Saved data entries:
§

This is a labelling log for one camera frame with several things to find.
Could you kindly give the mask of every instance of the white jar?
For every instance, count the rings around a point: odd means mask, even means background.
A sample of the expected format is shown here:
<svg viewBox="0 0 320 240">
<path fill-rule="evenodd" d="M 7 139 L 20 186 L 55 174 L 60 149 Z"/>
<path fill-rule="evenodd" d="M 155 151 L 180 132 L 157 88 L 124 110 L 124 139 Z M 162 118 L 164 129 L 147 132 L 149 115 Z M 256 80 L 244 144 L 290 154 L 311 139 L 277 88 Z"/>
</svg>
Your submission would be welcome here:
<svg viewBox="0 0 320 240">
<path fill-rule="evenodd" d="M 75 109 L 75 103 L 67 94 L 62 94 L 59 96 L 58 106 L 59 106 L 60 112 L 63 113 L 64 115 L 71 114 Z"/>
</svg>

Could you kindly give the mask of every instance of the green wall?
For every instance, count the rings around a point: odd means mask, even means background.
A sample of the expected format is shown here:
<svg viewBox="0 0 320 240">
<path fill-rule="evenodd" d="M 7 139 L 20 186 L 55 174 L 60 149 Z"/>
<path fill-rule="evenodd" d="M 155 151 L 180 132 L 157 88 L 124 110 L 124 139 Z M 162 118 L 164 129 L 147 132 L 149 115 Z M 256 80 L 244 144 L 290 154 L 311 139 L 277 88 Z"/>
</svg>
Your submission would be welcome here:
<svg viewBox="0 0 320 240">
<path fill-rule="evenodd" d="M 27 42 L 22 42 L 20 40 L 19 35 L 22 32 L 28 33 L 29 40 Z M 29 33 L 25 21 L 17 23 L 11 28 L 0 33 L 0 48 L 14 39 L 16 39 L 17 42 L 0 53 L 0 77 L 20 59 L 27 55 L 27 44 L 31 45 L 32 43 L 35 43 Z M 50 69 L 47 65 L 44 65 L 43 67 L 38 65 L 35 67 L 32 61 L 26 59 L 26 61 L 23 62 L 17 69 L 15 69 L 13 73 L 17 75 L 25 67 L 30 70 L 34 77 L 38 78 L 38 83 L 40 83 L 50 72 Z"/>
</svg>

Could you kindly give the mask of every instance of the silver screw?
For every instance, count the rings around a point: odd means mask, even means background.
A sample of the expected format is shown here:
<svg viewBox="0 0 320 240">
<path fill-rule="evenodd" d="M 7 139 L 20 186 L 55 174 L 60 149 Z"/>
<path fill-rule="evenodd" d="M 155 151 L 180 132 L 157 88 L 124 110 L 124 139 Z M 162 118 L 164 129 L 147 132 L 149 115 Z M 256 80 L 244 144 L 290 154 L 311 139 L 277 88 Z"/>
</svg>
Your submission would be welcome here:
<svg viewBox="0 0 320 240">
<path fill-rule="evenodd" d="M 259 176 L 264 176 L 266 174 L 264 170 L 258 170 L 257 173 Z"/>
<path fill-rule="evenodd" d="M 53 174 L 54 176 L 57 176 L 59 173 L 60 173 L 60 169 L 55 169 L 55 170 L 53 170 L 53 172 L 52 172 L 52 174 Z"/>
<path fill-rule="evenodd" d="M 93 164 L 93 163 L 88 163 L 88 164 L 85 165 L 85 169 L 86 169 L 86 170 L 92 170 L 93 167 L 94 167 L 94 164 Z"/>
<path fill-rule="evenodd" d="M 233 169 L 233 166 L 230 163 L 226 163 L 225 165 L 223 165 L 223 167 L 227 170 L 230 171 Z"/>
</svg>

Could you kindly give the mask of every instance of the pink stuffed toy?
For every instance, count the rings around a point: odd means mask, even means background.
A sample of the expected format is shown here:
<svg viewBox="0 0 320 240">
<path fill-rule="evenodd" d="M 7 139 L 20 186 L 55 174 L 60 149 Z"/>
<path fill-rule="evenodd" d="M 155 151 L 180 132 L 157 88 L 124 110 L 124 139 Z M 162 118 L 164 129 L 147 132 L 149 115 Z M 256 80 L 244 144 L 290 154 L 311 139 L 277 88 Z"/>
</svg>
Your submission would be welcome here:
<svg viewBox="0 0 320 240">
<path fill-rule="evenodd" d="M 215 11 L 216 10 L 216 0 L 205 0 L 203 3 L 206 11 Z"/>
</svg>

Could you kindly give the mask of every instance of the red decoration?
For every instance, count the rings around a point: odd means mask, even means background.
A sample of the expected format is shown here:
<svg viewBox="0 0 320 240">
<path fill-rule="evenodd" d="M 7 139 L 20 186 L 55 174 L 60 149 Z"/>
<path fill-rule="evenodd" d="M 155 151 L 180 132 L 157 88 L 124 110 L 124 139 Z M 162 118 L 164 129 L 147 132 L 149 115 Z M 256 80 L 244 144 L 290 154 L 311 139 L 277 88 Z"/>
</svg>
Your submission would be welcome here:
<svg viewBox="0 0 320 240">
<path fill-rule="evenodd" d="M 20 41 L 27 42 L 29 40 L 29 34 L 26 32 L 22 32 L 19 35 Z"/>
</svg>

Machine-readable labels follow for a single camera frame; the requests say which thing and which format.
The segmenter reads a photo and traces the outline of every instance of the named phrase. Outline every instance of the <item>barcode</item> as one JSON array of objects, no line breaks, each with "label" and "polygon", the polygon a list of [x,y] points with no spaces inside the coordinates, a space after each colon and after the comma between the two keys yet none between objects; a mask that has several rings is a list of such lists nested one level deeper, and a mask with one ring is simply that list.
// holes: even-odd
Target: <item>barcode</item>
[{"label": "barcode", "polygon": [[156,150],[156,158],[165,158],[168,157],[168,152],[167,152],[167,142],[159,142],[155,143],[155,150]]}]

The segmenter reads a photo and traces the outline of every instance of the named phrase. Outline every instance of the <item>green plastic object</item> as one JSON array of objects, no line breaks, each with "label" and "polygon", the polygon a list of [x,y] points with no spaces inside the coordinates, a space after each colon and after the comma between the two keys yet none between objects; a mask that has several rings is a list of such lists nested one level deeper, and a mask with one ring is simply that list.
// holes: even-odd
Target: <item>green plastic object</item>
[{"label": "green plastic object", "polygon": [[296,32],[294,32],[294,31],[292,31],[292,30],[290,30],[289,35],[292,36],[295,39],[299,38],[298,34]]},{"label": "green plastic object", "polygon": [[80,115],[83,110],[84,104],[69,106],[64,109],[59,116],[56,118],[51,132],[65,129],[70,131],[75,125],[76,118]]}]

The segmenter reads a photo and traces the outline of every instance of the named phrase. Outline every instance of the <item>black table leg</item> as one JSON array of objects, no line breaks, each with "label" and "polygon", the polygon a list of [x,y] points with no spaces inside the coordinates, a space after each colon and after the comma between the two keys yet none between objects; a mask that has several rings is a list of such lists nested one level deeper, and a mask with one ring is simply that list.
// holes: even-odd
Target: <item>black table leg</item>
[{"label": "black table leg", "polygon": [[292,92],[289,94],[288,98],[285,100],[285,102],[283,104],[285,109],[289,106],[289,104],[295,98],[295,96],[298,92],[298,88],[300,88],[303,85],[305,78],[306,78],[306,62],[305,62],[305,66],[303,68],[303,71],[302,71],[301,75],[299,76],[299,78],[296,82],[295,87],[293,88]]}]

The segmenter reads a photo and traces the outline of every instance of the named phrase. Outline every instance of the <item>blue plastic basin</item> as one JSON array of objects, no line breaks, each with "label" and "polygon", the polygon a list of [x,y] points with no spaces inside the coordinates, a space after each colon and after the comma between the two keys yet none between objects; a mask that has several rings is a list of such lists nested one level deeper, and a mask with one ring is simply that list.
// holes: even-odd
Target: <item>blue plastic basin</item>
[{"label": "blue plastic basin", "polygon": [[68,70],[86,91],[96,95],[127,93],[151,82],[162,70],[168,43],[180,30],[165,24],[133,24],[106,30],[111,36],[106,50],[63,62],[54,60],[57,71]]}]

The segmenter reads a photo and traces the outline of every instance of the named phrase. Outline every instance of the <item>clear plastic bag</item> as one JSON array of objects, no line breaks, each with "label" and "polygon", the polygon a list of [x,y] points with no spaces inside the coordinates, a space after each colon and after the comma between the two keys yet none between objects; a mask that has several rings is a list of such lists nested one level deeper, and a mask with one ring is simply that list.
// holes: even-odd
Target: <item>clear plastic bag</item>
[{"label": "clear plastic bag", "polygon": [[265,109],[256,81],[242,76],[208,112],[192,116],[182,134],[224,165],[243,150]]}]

§

What you will do: Work out how many lines of the data include the word "Could". Then write only that number.

Written reply: 5